__Data below__
------------------------------

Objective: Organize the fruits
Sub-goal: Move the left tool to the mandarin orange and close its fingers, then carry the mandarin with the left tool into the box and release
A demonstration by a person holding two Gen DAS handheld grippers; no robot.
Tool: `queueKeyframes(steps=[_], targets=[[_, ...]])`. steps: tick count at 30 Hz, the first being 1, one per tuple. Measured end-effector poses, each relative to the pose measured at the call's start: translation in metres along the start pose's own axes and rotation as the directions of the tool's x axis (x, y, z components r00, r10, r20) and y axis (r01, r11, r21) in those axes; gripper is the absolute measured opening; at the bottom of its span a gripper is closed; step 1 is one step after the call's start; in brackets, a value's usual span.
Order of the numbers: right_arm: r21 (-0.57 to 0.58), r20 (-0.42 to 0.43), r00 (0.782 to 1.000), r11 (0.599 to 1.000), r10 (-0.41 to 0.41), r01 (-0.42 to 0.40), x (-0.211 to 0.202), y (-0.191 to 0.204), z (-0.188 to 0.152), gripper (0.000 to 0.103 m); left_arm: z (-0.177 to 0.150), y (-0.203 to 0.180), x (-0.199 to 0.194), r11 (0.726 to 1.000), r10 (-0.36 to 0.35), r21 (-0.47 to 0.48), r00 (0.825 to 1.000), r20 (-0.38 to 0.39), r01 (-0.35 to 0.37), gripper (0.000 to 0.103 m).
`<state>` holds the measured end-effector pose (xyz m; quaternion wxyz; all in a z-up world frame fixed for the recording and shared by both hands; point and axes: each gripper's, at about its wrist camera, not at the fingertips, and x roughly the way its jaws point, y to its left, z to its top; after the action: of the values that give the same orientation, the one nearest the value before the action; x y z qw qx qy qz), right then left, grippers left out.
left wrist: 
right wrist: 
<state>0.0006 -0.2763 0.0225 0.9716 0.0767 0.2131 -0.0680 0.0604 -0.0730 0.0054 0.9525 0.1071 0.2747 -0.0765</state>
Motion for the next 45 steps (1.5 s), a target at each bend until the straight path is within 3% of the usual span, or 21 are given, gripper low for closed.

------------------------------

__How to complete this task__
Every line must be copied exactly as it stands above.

__Completed task__
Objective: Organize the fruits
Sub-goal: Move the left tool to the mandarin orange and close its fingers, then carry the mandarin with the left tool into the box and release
A demonstration by a person holding two Gen DAS handheld grippers; no robot.
Tool: `queueKeyframes(steps=[_], targets=[[_, ...]])`. steps: tick count at 30 Hz, the first being 1, one per tuple. Measured end-effector poses, each relative to the pose measured at the call's start: translation in metres along the start pose's own axes and rotation as the directions of the tool's x axis (x, y, z components r00, r10, r20) and y axis (r01, r11, r21) in those axes; gripper is the absolute measured opening; at the bottom of its span a gripper is closed; step 1 is one step after the call's start; in brackets, a value's usual span.
Order of the numbers: right_arm: r21 (-0.57 to 0.58), r20 (-0.42 to 0.43), r00 (0.782 to 1.000), r11 (0.599 to 1.000), r10 (-0.41 to 0.41), r01 (-0.42 to 0.40), x (-0.211 to 0.202), y (-0.191 to 0.204), z (-0.188 to 0.152), gripper (0.000 to 0.103 m); left_arm: z (-0.177 to 0.150), y (-0.203 to 0.180), x (-0.199 to 0.194), r11 (0.726 to 1.000), r10 (-0.36 to 0.35), r21 (-0.47 to 0.48), r00 (0.825 to 1.000), r20 (-0.38 to 0.39), r01 (-0.35 to 0.37), gripper (0.000 to 0.103 m).
`<state>` holds the measured end-effector pose (xyz m; quaternion wxyz; all in a z-up world frame fixed for the recording and shared by both hands; point and axes: each gripper's, at about its wrist camera, not at the fingertips, and x roughly the way its jaws point, y to its left, z to its top; after the action: of the values that give the same orientation, the one nearest the value before the action; x y z qw qx qy qz), right then left, grippers left out.
left wrist: 
right wrist: 
<state>0.0006 -0.2763 0.0225 0.9716 0.0767 0.2131 -0.0680 0.0604 -0.0730 0.0054 0.9525 0.1071 0.2747 -0.0765</state>
Motion for the next 45 steps (1.5 s), a target at each bend until the straight path is within 3% of the usual span, or 21 are given, gripper low for closed.

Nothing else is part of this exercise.